Aim of the exercise> Please read the records below and return each line holding the string "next".
== Segment start ==
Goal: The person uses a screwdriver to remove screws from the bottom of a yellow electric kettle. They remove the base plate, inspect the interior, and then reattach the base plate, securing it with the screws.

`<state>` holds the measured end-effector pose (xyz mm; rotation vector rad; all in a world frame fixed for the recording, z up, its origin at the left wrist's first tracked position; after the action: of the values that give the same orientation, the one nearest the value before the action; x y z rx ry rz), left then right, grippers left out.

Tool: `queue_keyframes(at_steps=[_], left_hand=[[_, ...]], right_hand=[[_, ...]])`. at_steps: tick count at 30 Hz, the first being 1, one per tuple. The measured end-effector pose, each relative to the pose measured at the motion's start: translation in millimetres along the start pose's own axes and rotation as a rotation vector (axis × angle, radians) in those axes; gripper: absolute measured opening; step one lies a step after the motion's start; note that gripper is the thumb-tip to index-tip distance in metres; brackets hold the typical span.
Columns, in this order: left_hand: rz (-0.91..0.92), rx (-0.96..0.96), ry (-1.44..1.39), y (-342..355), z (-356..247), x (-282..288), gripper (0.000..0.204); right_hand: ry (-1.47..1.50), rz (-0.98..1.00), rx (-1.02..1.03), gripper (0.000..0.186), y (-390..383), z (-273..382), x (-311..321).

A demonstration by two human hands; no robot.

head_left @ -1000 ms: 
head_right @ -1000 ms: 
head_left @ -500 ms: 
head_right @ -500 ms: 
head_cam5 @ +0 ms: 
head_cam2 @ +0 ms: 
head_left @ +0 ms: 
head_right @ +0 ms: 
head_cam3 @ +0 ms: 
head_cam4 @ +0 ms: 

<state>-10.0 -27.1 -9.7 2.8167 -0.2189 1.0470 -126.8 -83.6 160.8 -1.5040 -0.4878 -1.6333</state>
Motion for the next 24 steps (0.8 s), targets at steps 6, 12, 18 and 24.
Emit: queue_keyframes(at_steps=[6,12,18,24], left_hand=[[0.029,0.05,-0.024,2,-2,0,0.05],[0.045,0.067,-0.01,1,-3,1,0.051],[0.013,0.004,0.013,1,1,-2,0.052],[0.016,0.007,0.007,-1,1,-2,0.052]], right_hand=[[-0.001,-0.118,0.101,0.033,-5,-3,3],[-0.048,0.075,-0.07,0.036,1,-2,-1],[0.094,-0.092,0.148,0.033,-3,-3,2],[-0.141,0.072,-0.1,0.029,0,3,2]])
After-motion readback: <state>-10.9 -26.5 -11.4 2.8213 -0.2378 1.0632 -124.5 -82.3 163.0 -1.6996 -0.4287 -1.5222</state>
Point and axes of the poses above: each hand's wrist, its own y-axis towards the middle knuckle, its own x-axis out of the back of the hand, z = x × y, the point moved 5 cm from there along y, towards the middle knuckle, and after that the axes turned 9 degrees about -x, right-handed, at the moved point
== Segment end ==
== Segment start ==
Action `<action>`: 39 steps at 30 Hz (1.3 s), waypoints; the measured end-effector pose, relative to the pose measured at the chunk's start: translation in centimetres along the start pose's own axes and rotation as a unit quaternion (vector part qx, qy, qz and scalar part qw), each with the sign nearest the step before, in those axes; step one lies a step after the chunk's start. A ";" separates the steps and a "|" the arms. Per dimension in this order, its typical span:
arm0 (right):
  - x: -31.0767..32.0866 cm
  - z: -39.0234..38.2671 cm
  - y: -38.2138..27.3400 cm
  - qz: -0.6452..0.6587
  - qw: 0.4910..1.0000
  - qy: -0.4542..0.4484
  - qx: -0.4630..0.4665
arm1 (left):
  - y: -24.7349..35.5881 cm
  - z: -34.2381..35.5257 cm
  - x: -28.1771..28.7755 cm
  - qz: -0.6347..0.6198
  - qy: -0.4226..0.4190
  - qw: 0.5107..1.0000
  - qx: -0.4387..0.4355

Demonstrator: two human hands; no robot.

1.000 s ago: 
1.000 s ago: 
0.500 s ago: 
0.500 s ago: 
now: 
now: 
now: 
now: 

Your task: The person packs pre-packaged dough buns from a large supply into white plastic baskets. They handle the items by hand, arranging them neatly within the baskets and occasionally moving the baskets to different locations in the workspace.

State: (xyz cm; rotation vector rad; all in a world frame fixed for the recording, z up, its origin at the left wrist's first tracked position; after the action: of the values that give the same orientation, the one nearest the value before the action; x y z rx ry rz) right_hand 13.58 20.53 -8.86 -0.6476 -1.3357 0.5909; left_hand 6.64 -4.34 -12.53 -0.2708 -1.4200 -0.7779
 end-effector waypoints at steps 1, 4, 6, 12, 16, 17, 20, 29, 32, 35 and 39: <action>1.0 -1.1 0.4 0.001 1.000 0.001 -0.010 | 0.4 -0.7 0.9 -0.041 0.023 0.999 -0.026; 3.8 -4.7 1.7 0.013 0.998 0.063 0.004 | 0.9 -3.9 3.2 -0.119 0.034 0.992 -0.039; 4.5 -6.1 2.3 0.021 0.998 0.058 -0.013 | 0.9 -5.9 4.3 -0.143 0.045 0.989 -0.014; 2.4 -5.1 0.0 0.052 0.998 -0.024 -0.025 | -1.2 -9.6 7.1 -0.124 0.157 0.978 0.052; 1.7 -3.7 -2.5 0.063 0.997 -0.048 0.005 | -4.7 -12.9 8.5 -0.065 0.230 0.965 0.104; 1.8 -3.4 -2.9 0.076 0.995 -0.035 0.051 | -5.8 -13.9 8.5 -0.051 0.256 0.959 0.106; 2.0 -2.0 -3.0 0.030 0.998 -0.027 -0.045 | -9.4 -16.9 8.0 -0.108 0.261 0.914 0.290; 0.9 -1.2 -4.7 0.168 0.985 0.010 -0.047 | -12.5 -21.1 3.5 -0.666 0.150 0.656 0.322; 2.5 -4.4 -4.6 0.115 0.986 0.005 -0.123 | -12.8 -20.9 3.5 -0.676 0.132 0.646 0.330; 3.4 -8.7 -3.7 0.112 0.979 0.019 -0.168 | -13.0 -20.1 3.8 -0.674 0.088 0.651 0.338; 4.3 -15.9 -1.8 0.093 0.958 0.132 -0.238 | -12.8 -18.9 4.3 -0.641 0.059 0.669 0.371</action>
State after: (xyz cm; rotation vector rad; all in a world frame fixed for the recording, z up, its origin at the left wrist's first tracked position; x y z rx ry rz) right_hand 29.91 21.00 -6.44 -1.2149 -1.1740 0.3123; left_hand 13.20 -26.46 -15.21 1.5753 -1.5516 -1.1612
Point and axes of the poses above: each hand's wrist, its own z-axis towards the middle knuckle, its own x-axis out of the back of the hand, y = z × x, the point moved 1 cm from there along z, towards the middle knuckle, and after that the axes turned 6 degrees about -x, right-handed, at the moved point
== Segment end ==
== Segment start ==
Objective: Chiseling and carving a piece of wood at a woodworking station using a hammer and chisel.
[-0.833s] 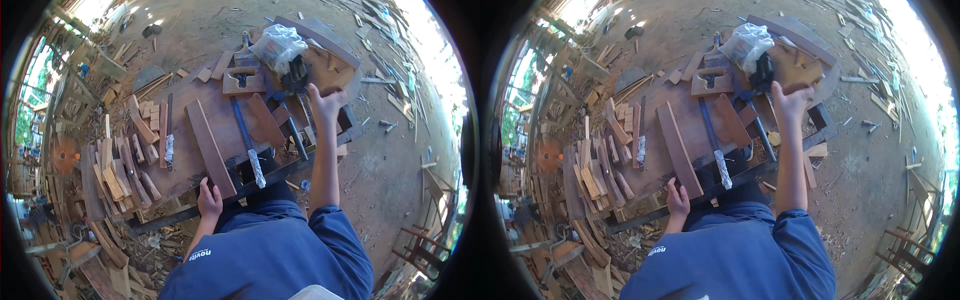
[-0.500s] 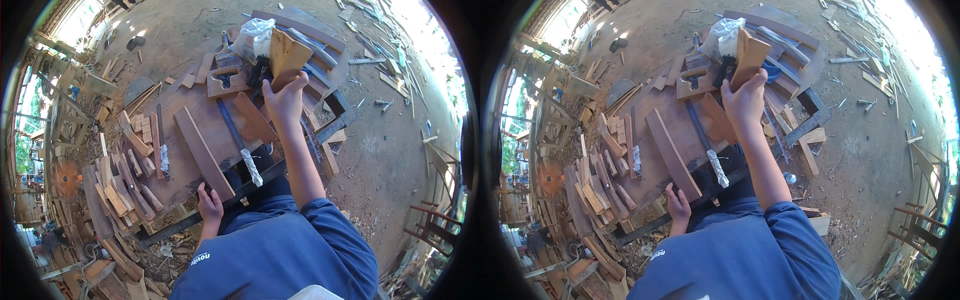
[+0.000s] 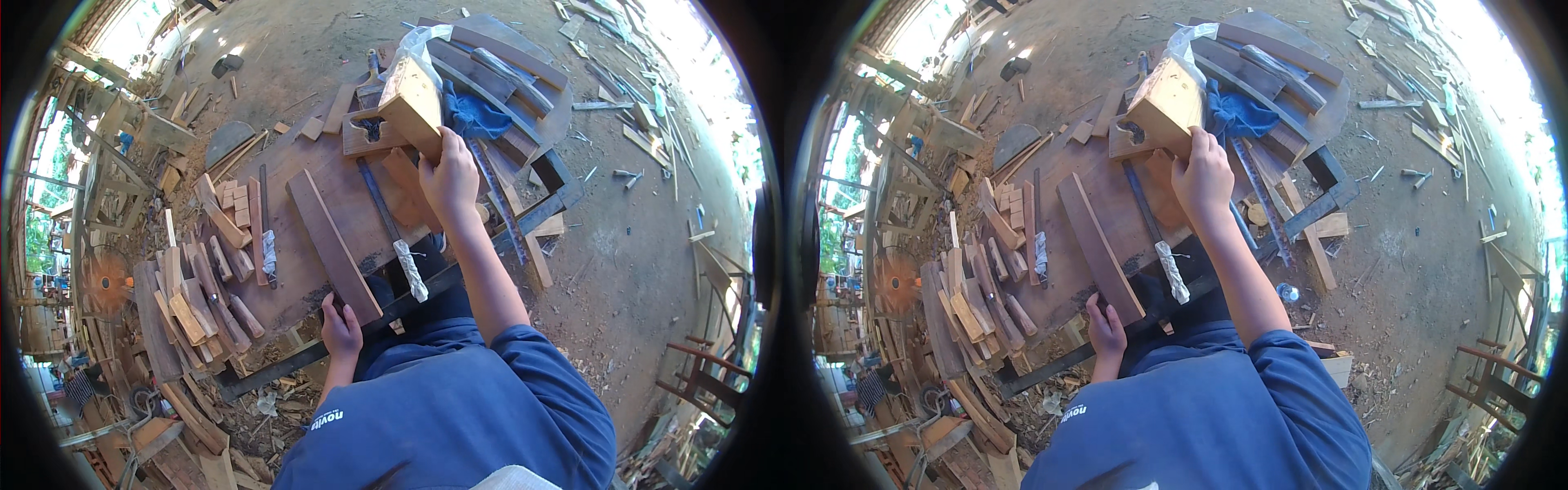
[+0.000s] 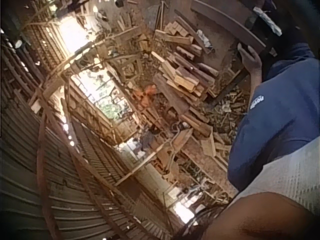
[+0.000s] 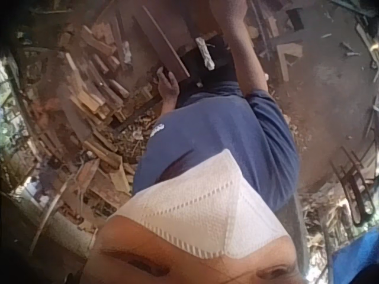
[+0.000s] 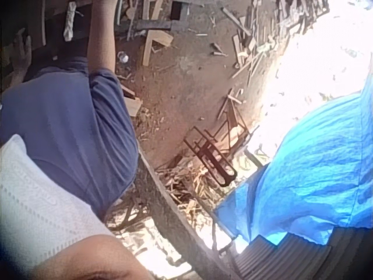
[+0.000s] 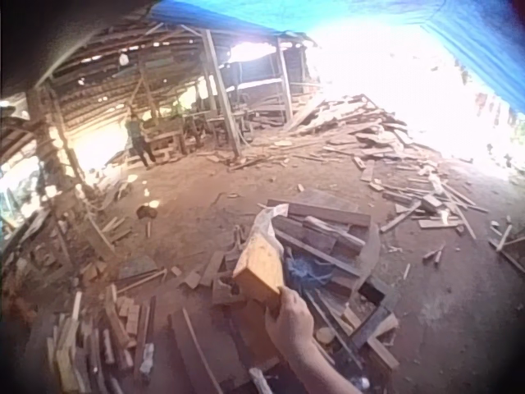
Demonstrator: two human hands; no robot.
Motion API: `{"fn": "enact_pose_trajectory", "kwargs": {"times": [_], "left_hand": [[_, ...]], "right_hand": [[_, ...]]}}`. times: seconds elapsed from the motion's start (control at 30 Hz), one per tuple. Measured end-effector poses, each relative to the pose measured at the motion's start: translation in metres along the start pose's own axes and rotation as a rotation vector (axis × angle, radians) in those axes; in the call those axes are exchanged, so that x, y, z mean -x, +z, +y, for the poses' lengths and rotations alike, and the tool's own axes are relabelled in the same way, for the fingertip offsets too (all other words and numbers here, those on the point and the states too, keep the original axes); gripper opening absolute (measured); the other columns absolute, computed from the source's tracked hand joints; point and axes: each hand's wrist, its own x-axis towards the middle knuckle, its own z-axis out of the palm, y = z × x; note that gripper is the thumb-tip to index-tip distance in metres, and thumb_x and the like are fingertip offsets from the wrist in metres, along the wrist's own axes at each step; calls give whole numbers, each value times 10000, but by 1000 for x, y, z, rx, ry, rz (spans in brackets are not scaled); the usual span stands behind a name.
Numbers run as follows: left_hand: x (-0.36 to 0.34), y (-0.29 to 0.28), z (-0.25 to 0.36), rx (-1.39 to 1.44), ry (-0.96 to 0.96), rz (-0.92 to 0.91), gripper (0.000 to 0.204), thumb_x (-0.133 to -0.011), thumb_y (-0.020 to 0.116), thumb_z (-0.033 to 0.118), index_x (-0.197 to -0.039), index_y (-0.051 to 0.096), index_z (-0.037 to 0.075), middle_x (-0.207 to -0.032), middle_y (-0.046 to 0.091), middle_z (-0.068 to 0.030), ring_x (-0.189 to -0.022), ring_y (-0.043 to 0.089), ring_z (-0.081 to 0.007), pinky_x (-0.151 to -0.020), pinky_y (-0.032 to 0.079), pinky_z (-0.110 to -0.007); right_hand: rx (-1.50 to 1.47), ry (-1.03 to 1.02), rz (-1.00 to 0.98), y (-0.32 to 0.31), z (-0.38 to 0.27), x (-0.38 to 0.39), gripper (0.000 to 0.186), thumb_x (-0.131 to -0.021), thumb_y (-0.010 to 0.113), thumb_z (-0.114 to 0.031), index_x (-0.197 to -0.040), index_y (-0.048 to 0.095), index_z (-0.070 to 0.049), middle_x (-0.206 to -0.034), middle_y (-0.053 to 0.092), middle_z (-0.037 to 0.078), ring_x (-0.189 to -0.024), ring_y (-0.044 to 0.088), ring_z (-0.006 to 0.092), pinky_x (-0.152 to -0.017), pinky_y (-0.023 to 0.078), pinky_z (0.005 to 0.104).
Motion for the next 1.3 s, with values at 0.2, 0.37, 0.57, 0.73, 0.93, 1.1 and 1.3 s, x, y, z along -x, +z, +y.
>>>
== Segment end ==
Output of the task>
Motion for the next 24 steps (0.8 s), targets at steps 6, 12, 18 and 24.
Motion for the next 1.3 s, with values at 0.2, 0.37, 0.57, 0.73, 0.93, 1.1 and 1.3 s, x, y, z along -x, +z, +y.

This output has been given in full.